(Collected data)
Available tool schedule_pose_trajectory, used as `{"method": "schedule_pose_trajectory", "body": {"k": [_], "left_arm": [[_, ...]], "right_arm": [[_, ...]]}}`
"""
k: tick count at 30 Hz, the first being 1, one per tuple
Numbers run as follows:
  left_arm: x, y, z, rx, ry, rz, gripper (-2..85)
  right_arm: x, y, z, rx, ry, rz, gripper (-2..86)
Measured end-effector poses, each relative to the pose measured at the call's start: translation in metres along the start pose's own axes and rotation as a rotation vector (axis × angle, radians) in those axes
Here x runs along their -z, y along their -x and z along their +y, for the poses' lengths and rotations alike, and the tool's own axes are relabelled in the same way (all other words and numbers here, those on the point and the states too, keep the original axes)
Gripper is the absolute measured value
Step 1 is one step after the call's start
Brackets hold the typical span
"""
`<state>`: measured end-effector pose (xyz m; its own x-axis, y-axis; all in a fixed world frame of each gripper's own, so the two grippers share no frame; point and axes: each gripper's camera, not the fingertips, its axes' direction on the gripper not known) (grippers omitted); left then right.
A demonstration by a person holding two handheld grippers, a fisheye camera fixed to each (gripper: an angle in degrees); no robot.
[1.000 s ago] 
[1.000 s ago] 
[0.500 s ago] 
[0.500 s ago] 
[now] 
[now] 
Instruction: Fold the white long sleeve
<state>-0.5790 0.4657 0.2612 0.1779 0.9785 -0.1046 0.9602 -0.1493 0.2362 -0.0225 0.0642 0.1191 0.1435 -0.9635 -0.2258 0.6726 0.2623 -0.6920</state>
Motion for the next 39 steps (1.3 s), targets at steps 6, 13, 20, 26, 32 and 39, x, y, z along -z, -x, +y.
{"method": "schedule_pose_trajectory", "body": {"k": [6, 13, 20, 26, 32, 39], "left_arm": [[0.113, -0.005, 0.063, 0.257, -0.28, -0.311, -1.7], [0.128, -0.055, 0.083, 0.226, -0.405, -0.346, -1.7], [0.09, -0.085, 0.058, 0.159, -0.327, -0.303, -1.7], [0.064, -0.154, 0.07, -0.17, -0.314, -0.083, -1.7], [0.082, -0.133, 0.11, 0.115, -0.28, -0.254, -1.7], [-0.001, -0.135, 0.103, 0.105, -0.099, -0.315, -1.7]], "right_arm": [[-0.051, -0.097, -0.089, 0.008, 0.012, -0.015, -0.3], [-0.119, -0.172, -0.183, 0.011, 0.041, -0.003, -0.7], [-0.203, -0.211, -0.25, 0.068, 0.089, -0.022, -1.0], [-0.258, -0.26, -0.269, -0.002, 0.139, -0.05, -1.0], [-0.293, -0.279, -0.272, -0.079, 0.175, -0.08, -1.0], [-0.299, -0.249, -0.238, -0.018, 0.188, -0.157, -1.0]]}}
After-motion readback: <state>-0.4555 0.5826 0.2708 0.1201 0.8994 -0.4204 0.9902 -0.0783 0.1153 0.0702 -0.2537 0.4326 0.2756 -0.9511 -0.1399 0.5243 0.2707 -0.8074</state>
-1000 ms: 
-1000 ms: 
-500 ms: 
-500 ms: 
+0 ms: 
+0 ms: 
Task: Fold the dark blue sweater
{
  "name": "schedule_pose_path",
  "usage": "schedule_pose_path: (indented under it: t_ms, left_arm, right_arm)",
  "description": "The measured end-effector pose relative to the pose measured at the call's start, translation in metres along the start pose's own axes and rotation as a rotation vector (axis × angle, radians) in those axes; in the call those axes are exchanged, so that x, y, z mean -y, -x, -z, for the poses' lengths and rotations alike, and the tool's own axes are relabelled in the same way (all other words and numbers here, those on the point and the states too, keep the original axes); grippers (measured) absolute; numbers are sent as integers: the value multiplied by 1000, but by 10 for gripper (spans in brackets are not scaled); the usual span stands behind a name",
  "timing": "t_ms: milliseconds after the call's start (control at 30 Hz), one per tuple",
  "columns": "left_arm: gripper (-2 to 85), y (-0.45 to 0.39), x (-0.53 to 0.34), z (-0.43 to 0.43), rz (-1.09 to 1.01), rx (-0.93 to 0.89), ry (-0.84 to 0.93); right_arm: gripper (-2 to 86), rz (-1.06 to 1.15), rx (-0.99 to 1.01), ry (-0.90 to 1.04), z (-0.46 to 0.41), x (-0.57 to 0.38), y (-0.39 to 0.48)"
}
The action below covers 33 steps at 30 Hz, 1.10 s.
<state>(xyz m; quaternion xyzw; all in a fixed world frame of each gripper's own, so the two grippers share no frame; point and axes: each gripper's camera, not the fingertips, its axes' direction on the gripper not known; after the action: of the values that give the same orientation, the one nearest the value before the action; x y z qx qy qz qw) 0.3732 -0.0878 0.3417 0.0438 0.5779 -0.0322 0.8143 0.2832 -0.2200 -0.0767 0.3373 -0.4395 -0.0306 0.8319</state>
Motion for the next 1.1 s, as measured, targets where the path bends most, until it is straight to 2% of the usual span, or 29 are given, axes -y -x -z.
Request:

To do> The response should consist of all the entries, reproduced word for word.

Answer box>
Available tool schedule_pose_trajectory, used as `{"method": "schedule_pose_trajectory", "body": {"k": [_], "left_arm": [[_, ...]], "right_arm": [[_, ...]]}}`
"""
k: tick count at 30 Hz, the first being 1, one per tuple
Numbers run as follows:
  left_arm: x, y, z, rx, ry, rz, gripper (-2..85)
  right_arm: x, y, z, rx, ry, rz, gripper (-2..86)
Measured end-effector poses, each relative to the pose measured at the call's start: translation in metres along the start pose's own axes and rotation as a rotation vector (axis × angle, radians) in those axes
Here x runs along their -z, y along their -x and z along their +y, for the poses' lengths and rotations alike, and the tool's own axes are relabelled in the same way (all other words and numbers here, those on the point and the states too, keep the original axes)
Gripper is the absolute measured value
Step 1 is one step after the call's start
Brackets hold the typical span
"""
`<state>`: measured end-effector pose (xyz m; its own x-axis, y-axis; all in a fixed world frame of each gripper's own, so the two grippers share no frame; point and axes: each gripper's camera, not the fingertips, its axes' direction on the gripper not known) (grippers omitted); left then right.
A demonstration by a person holding two handheld grippers, a fisheye camera fixed to each (gripper: an angle in degrees); no robot.
[1.000 s ago] 
[1.000 s ago] 
[0.500 s ago] 
[0.500 s ago] 
[now] 
[now] 
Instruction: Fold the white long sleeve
<state>-0.5790 0.4657 0.2612 0.1779 0.9785 -0.1046 0.9602 -0.1493 0.2362 -0.0225 0.0642 0.1191 0.1435 -0.9635 -0.2258 0.6726 0.2623 -0.6920</state>
Motion for the next 39 steps (1.3 s), targets at steps 6, 13, 20, 26, 32 and 39, x, y, z along -z, -x, +y.
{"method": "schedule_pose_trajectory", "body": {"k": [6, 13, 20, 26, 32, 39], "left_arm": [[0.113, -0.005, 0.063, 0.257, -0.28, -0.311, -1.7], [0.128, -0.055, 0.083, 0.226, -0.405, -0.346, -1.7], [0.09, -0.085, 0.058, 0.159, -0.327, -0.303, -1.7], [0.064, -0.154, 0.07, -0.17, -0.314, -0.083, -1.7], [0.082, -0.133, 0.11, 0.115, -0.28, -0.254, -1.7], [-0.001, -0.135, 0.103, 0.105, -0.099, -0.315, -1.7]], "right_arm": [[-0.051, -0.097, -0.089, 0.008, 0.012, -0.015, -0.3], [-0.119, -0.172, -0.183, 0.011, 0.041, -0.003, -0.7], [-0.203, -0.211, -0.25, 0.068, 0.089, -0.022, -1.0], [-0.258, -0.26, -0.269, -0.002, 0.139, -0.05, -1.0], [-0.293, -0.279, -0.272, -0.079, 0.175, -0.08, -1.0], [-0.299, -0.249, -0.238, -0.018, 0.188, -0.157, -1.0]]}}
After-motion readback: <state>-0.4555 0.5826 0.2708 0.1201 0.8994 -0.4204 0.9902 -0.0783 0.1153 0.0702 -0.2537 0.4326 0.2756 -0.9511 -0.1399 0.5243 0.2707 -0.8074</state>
-1000 ms: 
-1000 ms: 
-500 ms: 
-500 ms: 
+0 ms: 
+0 ms: 
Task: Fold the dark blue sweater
{
  "name": "schedule_pose_path",
  "usage": "schedule_pose_path: (indented under it: t_ms, left_arm, right_arm)",
  "description": "The measured end-effector pose relative to the pose measured at the call's start, translation in metres along the start pose's own axes and rotation as a rotation vector (axis × angle, radians) in those axes; in the call those axes are exchanged, so that x, y, z mean -y, -x, -z, for the poses' lengths and rotations alike, and the tool's own axes are relabelled in the same way (all other words and numbers here, those on the point and the states too, keep the original axes); grippers (measured) absolute; numbers are sent as integers: the value multiplied by 1000, but by 10 for gripper (spans in brackets are not scaled); the usual span stands behind a name",
  "timing": "t_ms: milliseconds after the call's start (control at 30 Hz), one per tuple",
  "columns": "left_arm: gripper (-2 to 85), y (-0.45 to 0.39), x (-0.53 to 0.34), z (-0.43 to 0.43), rz (-1.09 to 1.01), rx (-0.93 to 0.89), ry (-0.84 to 0.93); right_arm: gripper (-2 to 86), rz (-1.06 to 1.15), rx (-0.99 to 1.01), ry (-0.90 to 1.04), z (-0.46 to 0.41), x (-0.57 to 0.38), y (-0.39 to 0.48)"
}
The action below covers 33 steps at 30 Hz, 1.10 s.
<state>(xyz m; quaternion xyzw; all in a fixed world frame of each gripper's own, so the two grippers share no frame; point and axes: each gripper's camera, not the fingertips, its axes' direction on the gripper not known; after the action: of the values that give the same orientation, the one nearest the value before the action; x y z qx qy qz qw) 0.3732 -0.0878 0.3417 0.0438 0.5779 -0.0322 0.8143 0.2832 -0.2200 -0.0767 0.3373 -0.4395 -0.0306 0.8319</state>
Motion for the next 1.1 s, as measured, targets where the path bends most, until it is straight to 2% of the usual span, or 29 are given, axes -y -x -z.
Request:

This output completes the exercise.